Requirement
Your task is to find every line in the records that holds the string "camera" and copy it.

Exercise data
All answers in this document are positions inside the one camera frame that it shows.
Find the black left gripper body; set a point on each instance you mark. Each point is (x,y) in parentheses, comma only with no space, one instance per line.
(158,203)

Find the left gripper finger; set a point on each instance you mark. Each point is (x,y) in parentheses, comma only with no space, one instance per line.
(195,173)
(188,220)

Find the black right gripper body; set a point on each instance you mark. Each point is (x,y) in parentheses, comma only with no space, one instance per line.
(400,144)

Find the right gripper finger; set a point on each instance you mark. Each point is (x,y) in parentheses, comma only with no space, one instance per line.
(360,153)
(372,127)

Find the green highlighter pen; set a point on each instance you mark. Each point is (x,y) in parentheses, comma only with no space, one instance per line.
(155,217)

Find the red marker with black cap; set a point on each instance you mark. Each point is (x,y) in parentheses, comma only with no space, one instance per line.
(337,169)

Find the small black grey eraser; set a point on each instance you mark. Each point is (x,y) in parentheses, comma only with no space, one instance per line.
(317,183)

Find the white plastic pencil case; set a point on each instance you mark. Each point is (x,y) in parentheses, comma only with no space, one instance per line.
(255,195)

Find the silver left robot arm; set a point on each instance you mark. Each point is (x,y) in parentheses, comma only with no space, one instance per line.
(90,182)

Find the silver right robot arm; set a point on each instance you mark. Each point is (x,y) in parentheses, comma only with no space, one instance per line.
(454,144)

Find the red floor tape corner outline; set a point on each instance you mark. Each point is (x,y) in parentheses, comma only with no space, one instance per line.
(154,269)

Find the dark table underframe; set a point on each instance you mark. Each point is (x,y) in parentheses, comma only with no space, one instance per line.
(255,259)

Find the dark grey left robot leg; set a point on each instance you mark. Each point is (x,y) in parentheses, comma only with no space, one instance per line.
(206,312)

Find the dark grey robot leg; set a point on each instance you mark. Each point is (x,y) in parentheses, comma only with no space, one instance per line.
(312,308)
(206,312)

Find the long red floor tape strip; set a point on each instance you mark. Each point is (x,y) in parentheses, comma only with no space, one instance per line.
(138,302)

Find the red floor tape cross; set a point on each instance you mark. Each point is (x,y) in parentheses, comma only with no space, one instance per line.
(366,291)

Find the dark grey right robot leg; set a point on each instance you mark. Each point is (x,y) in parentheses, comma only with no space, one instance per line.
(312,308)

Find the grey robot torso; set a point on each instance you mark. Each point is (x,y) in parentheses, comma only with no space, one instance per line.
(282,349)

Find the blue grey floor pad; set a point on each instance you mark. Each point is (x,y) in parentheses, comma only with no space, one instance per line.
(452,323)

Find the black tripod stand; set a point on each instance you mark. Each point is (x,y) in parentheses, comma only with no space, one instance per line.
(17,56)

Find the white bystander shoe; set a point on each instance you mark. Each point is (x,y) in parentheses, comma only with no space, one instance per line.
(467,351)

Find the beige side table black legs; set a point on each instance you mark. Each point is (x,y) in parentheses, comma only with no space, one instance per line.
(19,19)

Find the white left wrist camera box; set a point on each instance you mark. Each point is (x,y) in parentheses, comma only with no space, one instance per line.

Response area
All answers in this document are positions inside the one camera frame that it shows.
Find the white left wrist camera box; set a point on each instance you mark. Each point is (x,y) in parentheses, comma only with no space, one instance per line.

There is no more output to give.